The confusion is with the International Accounting Standards paragraph 31 (IAS 41). Here is a closer look at IAS 41 and how it affects cannabis growers.
IAS 41 Explained
IAS 41 provides guidelines to account for the transformation of biological entities (living animals and plants) into agricultural products, for example the extraction of oil from cannabis plants.
The guidelines state that those “biological assets” are counted at the end of each reporting period as fair market value less costs to sell (FVLCS).
If the fair market value changes, the changes should not be reflected in revenue. Instead they should be reflected as a reduction in the cost of sales. The result is an increase in the reported bottom line for the company, especially for a public company filing quarterly statements.
Another impact is the company can report net income in quarters when cannabis was grown and harvested, but sales were low.
While the guidelines are clear about how to account for those entities and the associated costs, the answer gets murkier when the company needs to factor in the costs of transforming those biological assets into harvested items. The International Accounting Standards Board (IASB) has not explicitly indicated how to account for those costs, arguing that such costs are related to the fair value measurement approach.
The vagueness means cannabis companies can take several approaches:
- The costs can be expensed, so they are not reflected in the FVLCS methodology.
- The costs should be capitalized to the carrying value of the biological asset, which would reduce the amount reported as change in FVLCS in subsequent reporting periods.

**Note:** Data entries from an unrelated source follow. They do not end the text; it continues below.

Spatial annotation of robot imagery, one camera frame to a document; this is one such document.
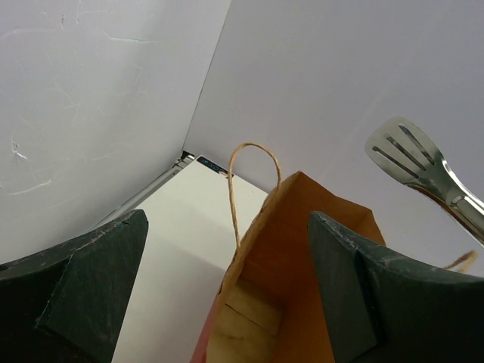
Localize aluminium table frame rail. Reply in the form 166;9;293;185
91;150;196;231

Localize left blue corner label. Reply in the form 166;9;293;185
196;156;228;177

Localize red paper bag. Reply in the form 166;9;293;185
191;172;386;362

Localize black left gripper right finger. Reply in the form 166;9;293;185
308;212;483;362

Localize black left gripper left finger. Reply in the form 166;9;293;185
1;209;148;362

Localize metal kitchen tongs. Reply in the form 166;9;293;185
365;116;483;245

Some argue this represents a more accurate reflection of natural plant growth and changes related to external conditions. Many accounting firms are arguing that the lack of clarity means companies can use whichever method makes sense to them.

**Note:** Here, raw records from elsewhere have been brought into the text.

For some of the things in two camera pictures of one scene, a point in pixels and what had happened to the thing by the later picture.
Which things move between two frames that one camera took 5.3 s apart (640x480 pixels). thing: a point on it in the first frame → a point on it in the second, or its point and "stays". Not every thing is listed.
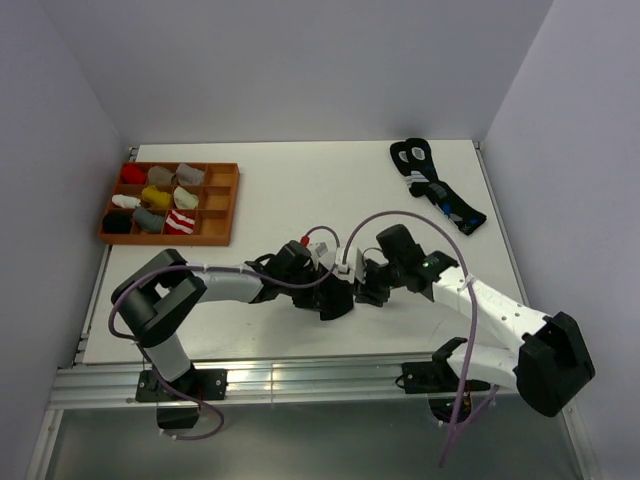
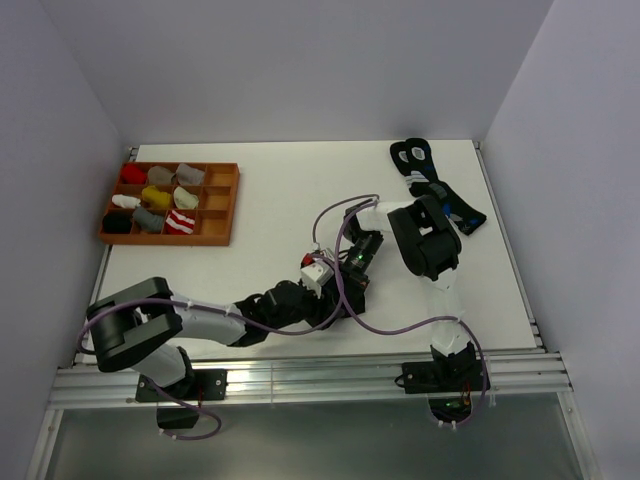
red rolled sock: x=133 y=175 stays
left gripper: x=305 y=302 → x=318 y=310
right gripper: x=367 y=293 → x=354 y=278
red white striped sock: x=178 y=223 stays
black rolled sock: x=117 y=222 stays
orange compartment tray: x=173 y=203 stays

Other challenges exist for planning future costs of:
- Expected costs to grow plants to the harvesting point
- Harvesting and selling costs
- Sales prices and expected yields
A new company that may have a period of growing and harvesting before it starts to sell will have one more consideration. If prices drop, the company will need to record inventory at a later date.

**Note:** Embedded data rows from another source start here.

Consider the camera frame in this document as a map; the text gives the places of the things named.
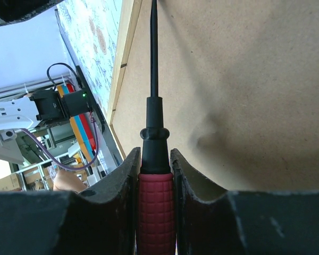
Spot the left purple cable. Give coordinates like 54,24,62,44
18,111,99,172

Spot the floral patterned table mat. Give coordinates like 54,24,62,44
57,0,122,115

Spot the red black screwdriver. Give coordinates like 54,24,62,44
136,1,176,254

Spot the wooden picture frame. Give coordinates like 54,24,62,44
107,0,319,192

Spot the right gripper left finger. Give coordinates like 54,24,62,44
0,148,140,254

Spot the black thin base cable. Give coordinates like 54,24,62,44
46,62,83,91

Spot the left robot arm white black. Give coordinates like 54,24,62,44
0,1,91,131

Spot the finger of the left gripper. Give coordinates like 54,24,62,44
0,0,63,27

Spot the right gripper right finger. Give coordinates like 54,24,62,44
170,149,319,254

How an ERP solution helps solve IAS 41 reporting
The complexities of accounting are one reason an ERP solution is a smart choice.
- Dimensional accounting
- Extensive landed cost functionality
- Material lot costs analysis
- Labor tracking by work center
- Overhead cost application
The cost accounting software tools, robust reporting capabilities, and business intelligence tools in a Cannabis-Industry ERP allow for real-time insights on biological assets, inventory yields, and forecasting. With access to information when it’s needed, your leadership can make informed decisions about costing, pricing, future plant growth, saleable products, and how to report for IAS 41.
A Cannabis-Industry ERP solution will identify and track cost and yield at each phase of the grow cycle. This level of real-time viability into your business will allow for fast reaction time and operational efficiency improvements, keeping savvy growers ahead of the competition.